═════ Data extract
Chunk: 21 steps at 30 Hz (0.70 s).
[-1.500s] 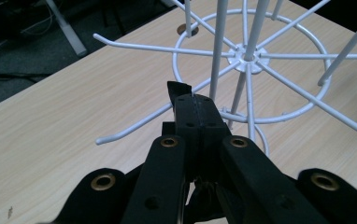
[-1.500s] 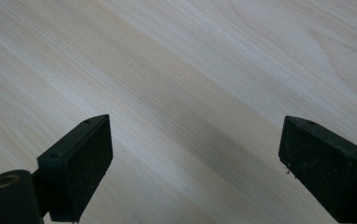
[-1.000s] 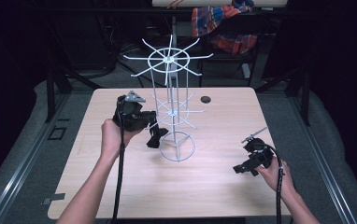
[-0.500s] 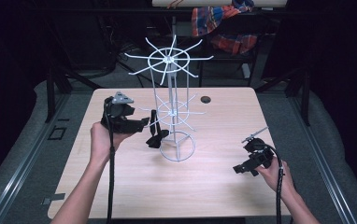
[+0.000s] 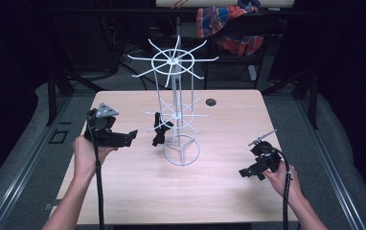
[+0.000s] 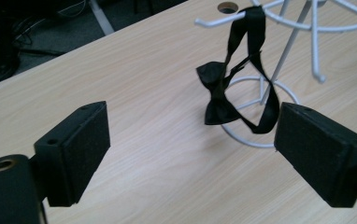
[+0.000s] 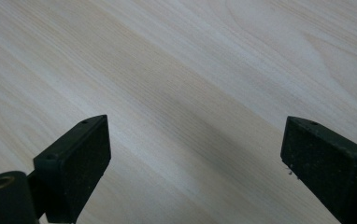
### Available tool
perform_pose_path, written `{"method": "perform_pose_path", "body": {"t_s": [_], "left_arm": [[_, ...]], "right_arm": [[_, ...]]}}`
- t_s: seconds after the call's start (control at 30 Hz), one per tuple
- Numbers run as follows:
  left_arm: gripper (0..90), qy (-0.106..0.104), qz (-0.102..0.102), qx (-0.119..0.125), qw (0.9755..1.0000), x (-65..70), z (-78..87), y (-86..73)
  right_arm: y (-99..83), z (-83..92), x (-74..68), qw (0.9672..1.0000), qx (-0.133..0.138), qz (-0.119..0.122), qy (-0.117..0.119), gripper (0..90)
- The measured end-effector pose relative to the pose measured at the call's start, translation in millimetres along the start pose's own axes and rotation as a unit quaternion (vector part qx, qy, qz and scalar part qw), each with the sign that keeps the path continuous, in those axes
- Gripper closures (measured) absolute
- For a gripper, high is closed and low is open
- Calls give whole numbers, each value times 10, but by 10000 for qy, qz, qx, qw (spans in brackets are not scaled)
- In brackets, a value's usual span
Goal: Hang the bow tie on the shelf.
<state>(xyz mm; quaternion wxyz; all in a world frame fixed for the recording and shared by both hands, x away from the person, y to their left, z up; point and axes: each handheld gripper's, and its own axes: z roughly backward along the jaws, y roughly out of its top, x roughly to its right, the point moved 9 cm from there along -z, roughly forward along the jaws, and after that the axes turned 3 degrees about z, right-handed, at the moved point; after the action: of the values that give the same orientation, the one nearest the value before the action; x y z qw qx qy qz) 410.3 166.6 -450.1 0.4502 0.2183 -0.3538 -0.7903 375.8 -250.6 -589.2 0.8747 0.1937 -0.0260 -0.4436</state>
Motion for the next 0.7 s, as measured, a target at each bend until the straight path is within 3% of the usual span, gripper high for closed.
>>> {"method": "perform_pose_path", "body": {"t_s": [0.4,0.6,0.7], "left_arm": [[6,197,112,-328,9992,-106,15,-456],[1,261,164,-454,9985,-140,-3,-625],[0,298,217,-482,9982,-150,6,-687]], "right_arm": [[12,11,-5,9999,93,-82,-21,72],[14,36,-6,9999,79,-31,-84,63],[25,40,-29,9999,139,-85,-8,61]]}}
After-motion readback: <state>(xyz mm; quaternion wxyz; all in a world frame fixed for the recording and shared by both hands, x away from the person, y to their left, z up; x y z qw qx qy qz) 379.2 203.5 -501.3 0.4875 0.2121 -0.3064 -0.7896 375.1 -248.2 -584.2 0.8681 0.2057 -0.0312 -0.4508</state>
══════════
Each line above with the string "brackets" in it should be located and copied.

- Calls give whole numbers, each value times 10, but by 10000 for qy, qz, qx, qw (spans in brackets are not scaled)
- In brackets, a value's usual span

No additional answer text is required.